### What you should do
Find the line with "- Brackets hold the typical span" in the entries below, then reproduce it and every line after it down to and including the line with "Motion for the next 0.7", exactly.

### Information provided

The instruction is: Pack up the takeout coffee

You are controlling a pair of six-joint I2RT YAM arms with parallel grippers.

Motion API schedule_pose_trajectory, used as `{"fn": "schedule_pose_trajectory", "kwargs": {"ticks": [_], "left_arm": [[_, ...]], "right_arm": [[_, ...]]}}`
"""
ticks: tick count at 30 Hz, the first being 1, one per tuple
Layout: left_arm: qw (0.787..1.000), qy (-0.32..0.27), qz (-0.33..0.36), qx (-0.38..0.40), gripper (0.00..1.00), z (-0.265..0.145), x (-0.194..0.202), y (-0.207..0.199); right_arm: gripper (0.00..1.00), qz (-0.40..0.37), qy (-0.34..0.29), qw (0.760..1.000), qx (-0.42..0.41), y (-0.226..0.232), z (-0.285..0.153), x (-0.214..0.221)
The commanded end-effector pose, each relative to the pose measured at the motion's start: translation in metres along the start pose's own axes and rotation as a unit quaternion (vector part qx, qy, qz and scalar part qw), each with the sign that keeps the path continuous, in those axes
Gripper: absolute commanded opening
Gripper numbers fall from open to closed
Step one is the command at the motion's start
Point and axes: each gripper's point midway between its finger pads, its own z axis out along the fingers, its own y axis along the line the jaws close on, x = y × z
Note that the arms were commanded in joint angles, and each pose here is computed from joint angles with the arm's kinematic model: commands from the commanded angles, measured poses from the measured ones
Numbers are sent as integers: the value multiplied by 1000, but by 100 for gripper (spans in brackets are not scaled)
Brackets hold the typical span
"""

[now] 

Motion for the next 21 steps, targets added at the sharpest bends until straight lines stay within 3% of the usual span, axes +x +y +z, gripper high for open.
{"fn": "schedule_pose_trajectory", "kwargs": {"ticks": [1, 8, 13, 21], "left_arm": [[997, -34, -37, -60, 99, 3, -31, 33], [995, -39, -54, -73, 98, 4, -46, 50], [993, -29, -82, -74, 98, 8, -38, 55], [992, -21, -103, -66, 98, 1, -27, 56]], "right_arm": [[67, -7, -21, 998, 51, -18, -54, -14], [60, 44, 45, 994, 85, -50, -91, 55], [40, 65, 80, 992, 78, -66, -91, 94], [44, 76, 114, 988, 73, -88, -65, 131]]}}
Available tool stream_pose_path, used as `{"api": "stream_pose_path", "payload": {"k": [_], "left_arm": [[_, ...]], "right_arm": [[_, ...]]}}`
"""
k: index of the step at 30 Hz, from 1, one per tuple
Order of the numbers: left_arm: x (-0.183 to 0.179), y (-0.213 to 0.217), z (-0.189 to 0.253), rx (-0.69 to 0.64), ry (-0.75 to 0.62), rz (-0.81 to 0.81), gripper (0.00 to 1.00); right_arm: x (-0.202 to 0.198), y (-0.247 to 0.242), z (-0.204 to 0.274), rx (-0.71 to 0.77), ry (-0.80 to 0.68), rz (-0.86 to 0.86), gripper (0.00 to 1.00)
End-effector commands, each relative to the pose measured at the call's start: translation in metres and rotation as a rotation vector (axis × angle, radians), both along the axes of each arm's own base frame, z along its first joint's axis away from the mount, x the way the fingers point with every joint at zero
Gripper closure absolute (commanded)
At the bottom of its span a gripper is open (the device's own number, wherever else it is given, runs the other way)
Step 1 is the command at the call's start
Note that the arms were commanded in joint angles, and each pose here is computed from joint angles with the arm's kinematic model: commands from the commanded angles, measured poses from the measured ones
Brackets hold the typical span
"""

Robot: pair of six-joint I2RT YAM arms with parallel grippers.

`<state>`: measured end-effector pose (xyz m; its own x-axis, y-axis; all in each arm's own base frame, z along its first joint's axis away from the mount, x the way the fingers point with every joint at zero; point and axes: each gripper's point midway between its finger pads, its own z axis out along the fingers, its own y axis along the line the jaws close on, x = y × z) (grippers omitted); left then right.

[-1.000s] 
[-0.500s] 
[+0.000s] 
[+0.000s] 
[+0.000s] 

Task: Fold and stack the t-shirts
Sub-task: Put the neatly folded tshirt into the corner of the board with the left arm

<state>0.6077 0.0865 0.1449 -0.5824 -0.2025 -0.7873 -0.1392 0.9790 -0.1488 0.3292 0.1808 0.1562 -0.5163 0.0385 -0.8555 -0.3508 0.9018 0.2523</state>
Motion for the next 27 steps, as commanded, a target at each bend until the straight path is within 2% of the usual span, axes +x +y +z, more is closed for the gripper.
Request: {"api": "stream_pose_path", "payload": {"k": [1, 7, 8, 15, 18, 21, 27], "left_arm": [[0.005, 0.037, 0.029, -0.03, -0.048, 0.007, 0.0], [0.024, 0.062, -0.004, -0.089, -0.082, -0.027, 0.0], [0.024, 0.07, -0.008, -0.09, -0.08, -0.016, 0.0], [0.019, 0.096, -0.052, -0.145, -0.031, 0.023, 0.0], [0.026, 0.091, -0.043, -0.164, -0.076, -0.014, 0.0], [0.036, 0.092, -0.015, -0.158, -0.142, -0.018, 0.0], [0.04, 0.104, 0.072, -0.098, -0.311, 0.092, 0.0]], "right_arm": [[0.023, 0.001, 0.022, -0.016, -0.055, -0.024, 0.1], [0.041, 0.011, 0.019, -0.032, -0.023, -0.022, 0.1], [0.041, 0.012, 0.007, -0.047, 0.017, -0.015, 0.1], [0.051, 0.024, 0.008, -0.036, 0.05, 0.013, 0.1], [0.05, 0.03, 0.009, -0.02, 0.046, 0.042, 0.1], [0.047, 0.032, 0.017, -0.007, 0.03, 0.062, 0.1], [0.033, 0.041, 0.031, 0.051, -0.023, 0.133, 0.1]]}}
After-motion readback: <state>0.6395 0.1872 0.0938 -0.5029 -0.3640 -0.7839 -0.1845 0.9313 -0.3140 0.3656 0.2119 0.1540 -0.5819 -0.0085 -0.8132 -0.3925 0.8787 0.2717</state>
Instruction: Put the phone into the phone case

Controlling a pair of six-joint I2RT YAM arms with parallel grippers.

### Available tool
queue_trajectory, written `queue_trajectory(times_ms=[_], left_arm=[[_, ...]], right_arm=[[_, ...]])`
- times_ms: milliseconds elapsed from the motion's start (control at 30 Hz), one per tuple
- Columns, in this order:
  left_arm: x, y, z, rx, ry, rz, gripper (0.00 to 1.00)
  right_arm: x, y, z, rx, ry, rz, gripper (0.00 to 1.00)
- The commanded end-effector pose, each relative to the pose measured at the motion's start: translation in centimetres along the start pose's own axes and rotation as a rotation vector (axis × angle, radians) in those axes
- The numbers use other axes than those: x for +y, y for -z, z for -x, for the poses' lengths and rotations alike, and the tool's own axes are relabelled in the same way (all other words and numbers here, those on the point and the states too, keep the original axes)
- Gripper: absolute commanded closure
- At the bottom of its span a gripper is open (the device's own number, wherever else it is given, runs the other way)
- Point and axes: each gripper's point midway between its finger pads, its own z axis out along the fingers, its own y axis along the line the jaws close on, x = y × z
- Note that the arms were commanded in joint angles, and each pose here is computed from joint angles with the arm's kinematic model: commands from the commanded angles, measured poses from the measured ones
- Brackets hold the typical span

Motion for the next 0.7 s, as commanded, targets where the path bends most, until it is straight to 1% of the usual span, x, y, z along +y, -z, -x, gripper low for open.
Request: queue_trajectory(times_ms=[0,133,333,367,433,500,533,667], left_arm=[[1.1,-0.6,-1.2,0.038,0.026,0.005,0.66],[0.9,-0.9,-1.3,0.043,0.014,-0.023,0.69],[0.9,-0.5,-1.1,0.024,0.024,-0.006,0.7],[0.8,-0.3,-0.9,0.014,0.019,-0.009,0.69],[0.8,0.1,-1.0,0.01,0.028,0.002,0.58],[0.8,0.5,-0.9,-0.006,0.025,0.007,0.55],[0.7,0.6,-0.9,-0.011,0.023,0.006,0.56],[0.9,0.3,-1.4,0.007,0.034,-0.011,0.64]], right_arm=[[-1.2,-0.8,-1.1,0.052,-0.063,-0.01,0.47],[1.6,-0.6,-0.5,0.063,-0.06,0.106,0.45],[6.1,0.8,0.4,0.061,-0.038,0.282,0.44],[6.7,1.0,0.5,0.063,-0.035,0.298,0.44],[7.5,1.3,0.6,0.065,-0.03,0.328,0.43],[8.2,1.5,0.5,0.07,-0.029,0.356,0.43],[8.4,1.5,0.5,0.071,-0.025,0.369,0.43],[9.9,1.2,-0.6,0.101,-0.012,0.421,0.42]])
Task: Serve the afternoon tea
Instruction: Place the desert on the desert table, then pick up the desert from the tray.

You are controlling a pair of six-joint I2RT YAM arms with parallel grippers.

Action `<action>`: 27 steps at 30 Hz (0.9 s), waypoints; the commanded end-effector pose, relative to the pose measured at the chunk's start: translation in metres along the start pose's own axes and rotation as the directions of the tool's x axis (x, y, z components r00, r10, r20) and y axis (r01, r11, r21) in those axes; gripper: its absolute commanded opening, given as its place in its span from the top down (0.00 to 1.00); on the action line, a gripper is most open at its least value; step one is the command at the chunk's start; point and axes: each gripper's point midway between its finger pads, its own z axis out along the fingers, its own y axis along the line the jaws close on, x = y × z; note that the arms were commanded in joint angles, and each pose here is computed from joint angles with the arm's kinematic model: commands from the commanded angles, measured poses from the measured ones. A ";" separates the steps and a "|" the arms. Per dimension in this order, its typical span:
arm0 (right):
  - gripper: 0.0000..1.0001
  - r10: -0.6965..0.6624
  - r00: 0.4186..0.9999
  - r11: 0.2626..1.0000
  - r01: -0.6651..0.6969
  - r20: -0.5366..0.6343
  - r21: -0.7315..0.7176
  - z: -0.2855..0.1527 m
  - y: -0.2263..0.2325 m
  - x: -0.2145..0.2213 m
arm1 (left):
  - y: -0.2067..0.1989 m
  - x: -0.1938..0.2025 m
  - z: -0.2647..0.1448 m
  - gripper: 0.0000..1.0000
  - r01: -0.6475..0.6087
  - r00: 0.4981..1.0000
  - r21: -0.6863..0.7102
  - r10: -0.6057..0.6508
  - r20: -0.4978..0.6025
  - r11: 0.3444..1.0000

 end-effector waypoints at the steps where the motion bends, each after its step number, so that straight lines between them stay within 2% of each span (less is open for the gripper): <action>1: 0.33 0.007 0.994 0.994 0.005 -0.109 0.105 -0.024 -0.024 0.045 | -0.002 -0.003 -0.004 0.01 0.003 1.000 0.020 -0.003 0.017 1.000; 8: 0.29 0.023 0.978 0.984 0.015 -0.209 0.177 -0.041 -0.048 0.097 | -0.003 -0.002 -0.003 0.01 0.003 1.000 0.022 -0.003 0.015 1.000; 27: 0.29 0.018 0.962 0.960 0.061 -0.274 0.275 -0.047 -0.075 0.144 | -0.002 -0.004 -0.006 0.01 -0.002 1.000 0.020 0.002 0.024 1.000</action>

### Output below
- Brackets hold the typical span

Motion for the next 0.7 s, as commanded, targets where the path bends most, until it is straight to 1% of the usual span, x, y, z along +y, -z, -x, gripper low for open.

A complete answer has now been given.